Я вдруг понимаю, что перед глазами снова плывет, потому что кислород перестает поступать в легкие. Резко и как-то хрипло вдыхаю, от чего Сойер смеется.
— С тех пор я хочу тебя, — заключает Сойер. — Когда мои друзья догадались, почему я так странно себя веду, они решили провести разведку. Все вместе. Поэтому сегодня они следовали за тобой повсюду и сообщали мне, чтобы я знал, где и когда сделать свой ход. Только ты напился и теперь я ничего не могу.
В какой бы прострации ни находилась сейчас моя голова, эти слова резко возвращают в реальность:
— Что?
— Ты пьяный. — Сойер хмурится и опускает глаза. — Я не могу так с тобой поступить. Ты даже нормально под одеяло не смог залезть, сначала лицом вниз упал. Ты не в том состоянии, чтобы принимать какие-то решения, и я не собираюсь тобой пользоваться. Не хочу, чтобы потом ты пожалел.
— Ты издеваешься? — Я пытаюсь сесть, но руки и голова не слишком корректно сотрудничают сейчас, поэтому удается мне это не с первой попытки. — Нет. Нет-нет-нет-нет. Ты мной не воспользуешься, и я ни о чем не пожалею. Никогда.
— Ты пьяный, — повторяет Сойер. — Я не могу.
— Все ты можешь.
— Нет.
— Ты просто обязан.
— Гэвин. — Сойер тяжело вздыхает. — Успокойся, хорошо? Я не буду с тобой сегодня спать.
Твою ж мать.
Сойер хочет заняться сексом со мной.
Меня снова накрывает волной мурашек. По спине прокатывается дрожь. Член, который отдыхал большую часть ночи, заинтересованно напрягается.
Сойер пришел сюда, потому что хотел меня трахнуть.
Всё, забыли про минеты. Удваиваем ставки.
— Я… не пьяный. — Наоборот, конечно, но член Сойера мне нужен вот прямо срочно, и ради этого я придумаю любое оправдание. — Я постоянно падаю. Такой вот неуклюжий.
Сойер подозрительно косится в мою сторону:
— Тебя вырвало на мою куртку.
— Да.
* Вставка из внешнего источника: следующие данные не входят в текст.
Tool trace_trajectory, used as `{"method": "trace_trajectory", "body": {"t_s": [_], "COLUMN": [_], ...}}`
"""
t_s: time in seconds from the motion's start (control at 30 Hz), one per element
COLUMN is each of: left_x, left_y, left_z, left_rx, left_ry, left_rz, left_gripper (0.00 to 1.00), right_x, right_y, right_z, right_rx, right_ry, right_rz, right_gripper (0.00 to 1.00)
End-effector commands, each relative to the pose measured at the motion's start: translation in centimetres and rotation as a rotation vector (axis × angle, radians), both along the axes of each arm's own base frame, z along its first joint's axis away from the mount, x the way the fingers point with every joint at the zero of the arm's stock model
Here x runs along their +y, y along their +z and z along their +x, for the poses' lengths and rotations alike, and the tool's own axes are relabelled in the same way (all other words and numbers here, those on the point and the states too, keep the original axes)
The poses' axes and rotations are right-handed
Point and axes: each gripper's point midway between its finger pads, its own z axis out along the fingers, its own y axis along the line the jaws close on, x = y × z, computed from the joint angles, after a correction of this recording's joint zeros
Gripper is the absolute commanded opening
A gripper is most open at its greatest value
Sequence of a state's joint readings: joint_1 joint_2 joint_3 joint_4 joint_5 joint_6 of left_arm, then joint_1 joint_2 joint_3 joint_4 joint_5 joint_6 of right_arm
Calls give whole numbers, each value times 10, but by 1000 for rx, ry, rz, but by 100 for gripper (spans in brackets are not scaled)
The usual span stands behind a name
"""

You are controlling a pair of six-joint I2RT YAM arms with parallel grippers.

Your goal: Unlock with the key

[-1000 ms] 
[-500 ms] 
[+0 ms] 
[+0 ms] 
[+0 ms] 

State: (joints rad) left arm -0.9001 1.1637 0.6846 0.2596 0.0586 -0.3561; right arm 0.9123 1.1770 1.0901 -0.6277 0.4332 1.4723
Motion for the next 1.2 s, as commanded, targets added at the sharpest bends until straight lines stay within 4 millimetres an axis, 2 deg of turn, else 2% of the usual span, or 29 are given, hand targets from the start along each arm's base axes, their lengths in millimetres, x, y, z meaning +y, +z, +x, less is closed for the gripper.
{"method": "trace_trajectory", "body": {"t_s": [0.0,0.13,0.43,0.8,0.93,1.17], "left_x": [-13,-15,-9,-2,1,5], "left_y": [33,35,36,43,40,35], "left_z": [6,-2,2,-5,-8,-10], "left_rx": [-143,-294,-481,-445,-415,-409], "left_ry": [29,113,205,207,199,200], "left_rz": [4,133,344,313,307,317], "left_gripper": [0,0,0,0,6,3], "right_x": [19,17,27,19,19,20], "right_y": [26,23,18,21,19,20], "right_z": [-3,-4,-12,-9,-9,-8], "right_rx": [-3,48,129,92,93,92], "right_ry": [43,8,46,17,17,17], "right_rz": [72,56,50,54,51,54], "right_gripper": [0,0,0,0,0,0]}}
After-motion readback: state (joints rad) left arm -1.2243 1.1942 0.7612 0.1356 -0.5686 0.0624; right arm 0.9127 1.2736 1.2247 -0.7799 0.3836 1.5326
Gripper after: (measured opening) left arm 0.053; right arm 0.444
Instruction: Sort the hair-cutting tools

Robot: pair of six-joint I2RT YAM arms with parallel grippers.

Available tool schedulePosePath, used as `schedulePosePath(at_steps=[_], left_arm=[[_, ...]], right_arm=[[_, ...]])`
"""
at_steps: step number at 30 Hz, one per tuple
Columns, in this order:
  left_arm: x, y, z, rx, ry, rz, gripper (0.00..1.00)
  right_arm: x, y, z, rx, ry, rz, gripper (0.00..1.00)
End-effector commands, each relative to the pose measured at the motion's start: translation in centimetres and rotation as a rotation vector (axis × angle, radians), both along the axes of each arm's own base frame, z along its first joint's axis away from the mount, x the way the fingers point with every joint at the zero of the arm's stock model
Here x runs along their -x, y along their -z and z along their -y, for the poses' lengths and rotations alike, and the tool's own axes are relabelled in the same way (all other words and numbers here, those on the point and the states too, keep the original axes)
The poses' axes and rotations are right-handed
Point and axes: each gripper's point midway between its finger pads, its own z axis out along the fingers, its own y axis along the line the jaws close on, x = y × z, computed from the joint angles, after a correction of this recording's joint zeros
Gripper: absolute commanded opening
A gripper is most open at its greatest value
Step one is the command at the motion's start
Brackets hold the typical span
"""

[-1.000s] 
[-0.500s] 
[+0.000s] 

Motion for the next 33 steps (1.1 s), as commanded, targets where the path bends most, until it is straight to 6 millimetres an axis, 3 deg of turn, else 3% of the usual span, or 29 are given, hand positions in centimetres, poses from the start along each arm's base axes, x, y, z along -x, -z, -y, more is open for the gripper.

А! Насчет этого. Эм, рвотный рефлекс у меня тоже так себе.
— Гэвин.
Я морщусь:
— Значит, не поверишь, если я скажу, что меня от нервов рвет?
— Нет.
— Ладушки. Окей. Все понятно. Ничего страшного. — Страшно, конечно, но я притворюсь, что меня это не задевает, а значит, надо поменьше говорить как брошенный щенок и больше как взрослый разумный человек, кем я и должен являться. — Ты не хочешь мной пользоваться, даже учитывая, что я совершенно не против, а это очень благородно с твоей стороны. Прости, что вынуждал тебя делать то, чего не хочется, а еще за то, что все испортил. Я не специально. Просто...
Несмотря на всю мою напускную зрелость, в горле встает ком, который обрывает все мои извинения. Если я скажу еще хоть слово, голос дрогнет, и я обязательно разревусь.
Обидно упускать такую возможность.
А особенно Сойера.
Так и хочется врезать кулаком в стену.
И закричать.
Но вся едва сдерживаемая досада в миг испаряется, когда Сойер садится и сжимает мое колено.
— Эй. — Он слегка подается вперед и заглядывает мне в глаза, и вот так просто искры снова вспыхивают внутри меня. Они пронизывают тело, как статическое электричество, и стирают все самоуничижительные мысли. — Не переживай, хорошо? — Он наклоняет голову и касается моего носа кончиком своего. — Ты ничего не испортил.